_Your task_
Only an exact reprint of all the data is acceptable.
——————————
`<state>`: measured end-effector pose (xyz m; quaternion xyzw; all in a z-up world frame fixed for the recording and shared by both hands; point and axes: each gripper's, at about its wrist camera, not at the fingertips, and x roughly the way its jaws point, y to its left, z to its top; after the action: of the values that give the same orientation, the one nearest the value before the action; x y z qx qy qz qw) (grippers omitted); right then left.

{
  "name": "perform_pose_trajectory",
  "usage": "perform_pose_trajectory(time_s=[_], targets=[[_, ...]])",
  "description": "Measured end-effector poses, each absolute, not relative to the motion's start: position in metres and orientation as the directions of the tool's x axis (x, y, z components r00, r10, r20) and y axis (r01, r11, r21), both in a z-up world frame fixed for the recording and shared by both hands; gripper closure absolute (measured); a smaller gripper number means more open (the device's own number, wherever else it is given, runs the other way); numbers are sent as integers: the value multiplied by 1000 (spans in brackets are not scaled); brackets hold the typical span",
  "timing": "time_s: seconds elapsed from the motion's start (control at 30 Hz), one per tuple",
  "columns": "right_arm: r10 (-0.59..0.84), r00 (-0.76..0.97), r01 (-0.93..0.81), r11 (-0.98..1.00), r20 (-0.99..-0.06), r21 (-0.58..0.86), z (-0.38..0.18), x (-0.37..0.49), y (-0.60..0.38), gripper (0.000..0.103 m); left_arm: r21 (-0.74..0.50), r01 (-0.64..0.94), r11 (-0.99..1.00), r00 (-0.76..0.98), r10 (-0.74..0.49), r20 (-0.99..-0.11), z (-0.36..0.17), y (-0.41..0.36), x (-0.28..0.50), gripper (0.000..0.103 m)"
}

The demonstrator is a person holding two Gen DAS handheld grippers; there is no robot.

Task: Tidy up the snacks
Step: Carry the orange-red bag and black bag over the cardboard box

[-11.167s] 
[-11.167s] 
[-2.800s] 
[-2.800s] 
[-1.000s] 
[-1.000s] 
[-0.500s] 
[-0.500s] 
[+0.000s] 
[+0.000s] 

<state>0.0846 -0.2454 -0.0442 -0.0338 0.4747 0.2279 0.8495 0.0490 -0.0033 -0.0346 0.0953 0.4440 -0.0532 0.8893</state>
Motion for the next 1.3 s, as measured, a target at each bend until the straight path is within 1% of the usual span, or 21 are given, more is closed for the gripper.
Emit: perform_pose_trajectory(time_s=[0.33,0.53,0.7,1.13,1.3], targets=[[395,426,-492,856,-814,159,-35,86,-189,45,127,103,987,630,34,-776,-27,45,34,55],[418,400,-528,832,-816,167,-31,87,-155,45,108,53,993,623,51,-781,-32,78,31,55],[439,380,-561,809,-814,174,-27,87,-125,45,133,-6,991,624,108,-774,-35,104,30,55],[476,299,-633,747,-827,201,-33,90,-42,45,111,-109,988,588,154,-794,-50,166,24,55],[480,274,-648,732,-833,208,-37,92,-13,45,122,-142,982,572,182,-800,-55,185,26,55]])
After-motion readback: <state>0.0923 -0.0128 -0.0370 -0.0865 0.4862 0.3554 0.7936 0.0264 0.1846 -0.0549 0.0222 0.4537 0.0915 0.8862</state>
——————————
_Response area_
`<state>`: measured end-effector pose (xyz m; quaternion xyzw; all in a z-up world frame fixed for the recording and shared by both hands; point and axes: each gripper's, at about its wrist camera, not at the fingertips, and x roughly the way its jaws point, y to its left, z to its top; after the action: of the values that give the same orientation, the one nearest the value before the action; x y z qx qy qz qw) (grippers omitted); right then left.

{
  "name": "perform_pose_trajectory",
  "usage": "perform_pose_trajectory(time_s=[_], targets=[[_, ...]])",
  "description": "Measured end-effector poses, each absolute, not relative to the motion's start: position in metres and orientation as the directions of the tool's x axis (x, y, z components r00, r10, r20) and y axis (r01, r11, r21), both in a z-up world frame fixed for the recording and shared by both hands; gripper closure absolute (measured); a smaller gripper number means more open (the device's own number, wherever else it is given, runs the other way); numbers are sent as integers: the value multiplied by 1000 (spans in brackets are not scaled); brackets hold the typical span",
  "timing": "time_s: seconds elapsed from the motion's start (control at 30 Hz), one per tuple",
  "columns": "right_arm: r10 (-0.59..0.84), r00 (-0.76..0.97), r01 (-0.93..0.81), r11 (-0.98..1.00), r20 (-0.99..-0.06), r21 (-0.58..0.86), z (-0.38..0.18), x (-0.37..0.49), y (-0.60..0.38), gripper (0.000..0.103 m); left_arm: r21 (-0.74..0.50), r01 (-0.64..0.94), r11 (-0.99..1.00), r00 (-0.76..0.98), r10 (-0.74..0.49), r20 (-0.99..-0.11), z (-0.36..0.17), y (-0.41..0.36), x (-0.28..0.50), gripper (0.000..0.103 m)"
}

The demonstrator is a person holding two Gen DAS handheld grippers; there is no robot.

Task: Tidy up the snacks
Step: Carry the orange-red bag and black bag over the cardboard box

[-11.167s] 
[-11.167s] 
[-2.800s] 
[-2.800s] 
[-1.000s] 
[-1.000s] 
[-0.500s] 
[-0.500s] 
[+0.000s] 
[+0.000s] 

<state>0.0846 -0.2454 -0.0442 -0.0338 0.4747 0.2279 0.8495 0.0490 -0.0033 -0.0346 0.0953 0.4440 -0.0532 0.8893</state>
Motion for the next 1.3 s, as measured, a target at each bend until the straight path is within 1% of the usual span, or 21 are given, more is closed for the gripper.
Emit: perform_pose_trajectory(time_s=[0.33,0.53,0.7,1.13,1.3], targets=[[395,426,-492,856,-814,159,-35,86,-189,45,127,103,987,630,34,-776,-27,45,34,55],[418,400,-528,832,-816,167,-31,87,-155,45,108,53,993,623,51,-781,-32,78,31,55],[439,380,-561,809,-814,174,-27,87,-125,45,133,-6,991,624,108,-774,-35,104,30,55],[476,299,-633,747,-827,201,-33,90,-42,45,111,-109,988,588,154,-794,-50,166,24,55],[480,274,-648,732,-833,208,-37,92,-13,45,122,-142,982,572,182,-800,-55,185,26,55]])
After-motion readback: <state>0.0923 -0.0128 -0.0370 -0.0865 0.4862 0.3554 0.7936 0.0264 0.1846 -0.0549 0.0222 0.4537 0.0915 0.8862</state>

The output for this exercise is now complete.